If the metric gμν is dimensionless and gravitons are quantum excitations of the metric does that mean that gravitons themselves are dimensionless?
It has dimensions , at least look here to a particular metric , the matrix elements have the dimensions of meter square.
Is graviton energy included in the stress-energy tensor Tμν?
In phsyics there are several frames where different theories describe mathematically the data and observations, and also predict new systems, but in mainstream physics they are consistent with one another in the region of overlap.
Metrics of General Relativity belong to large dimensions large masses . GR is a classical theory, which means it is not quantized. The graviton is the hypothetical gauge boson of a quantized gravitational theory, expected in the future. At the moment only effective quantization of gravitation is used in mainstream cosmological models.
So it is mixing up apples and oranges to require GR to have gravitons included.
Actually classical gravitational waves can be detected so does that imply that gravitons can't be dimensionless?
It is not clear what you mean by dimensionless. All the particles in the standard model are point particles , thus have no dimensions. They are described when interacting with an energy and momentum four vector.

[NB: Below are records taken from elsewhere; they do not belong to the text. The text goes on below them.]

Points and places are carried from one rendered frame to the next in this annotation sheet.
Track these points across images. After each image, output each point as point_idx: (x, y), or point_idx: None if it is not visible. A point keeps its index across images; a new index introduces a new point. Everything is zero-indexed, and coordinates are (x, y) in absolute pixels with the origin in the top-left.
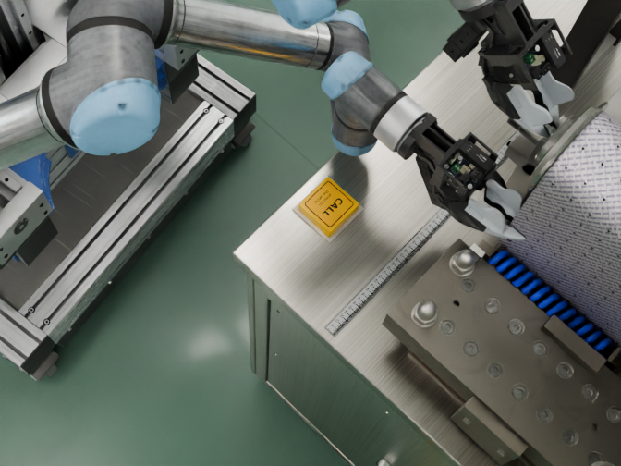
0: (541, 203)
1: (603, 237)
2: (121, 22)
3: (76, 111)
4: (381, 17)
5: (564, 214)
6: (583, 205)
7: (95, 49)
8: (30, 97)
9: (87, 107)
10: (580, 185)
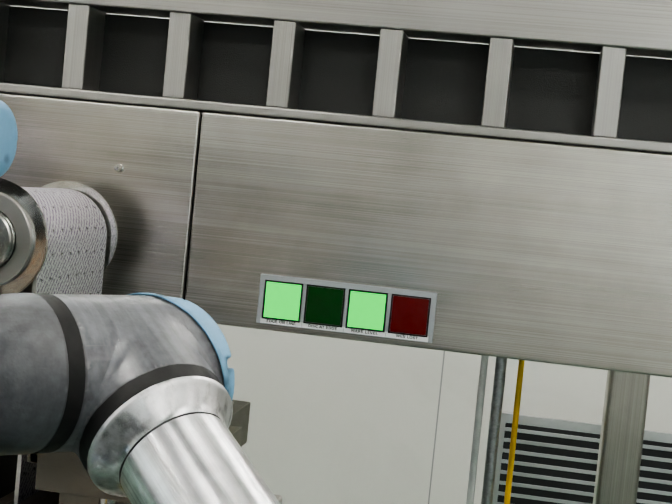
0: (43, 276)
1: (71, 242)
2: None
3: (206, 328)
4: None
5: (53, 262)
6: (57, 225)
7: (99, 299)
8: (189, 425)
9: (197, 312)
10: (45, 210)
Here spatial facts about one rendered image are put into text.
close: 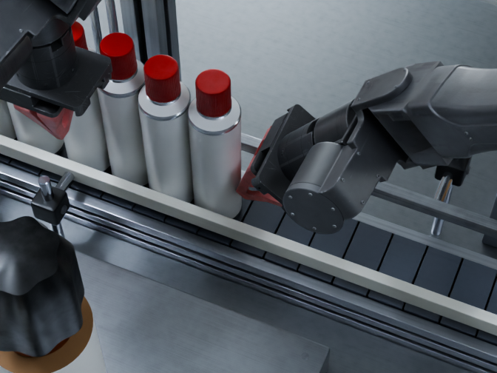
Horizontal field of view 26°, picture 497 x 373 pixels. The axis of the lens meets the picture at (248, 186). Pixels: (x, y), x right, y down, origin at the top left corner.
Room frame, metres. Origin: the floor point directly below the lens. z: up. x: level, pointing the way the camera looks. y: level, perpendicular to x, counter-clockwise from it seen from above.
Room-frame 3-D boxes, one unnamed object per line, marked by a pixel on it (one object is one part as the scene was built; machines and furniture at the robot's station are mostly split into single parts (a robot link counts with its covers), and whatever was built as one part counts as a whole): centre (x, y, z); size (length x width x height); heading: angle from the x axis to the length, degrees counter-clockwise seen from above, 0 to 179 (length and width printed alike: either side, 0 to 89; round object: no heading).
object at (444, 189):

In string theories, which can quantize gravity, the graviton is part of the particle spectrum. If a definite theory is found then the graviton will be like the photon a zero dimension elementary particle.
Note that it is expected that mathematically, the quantized gravity theory will reduce to GR for large masses and dimensions. Here one can see the equivalent for electromagnetism, how classical electromagnetic fields emerge from the quantized fields of QED.
This emergent behavior happens in regions of phase space overlap between theories, for example: thermodynamics emerges from classical statistical mechanics. Otherwise physics would not be a consistent theoretical system.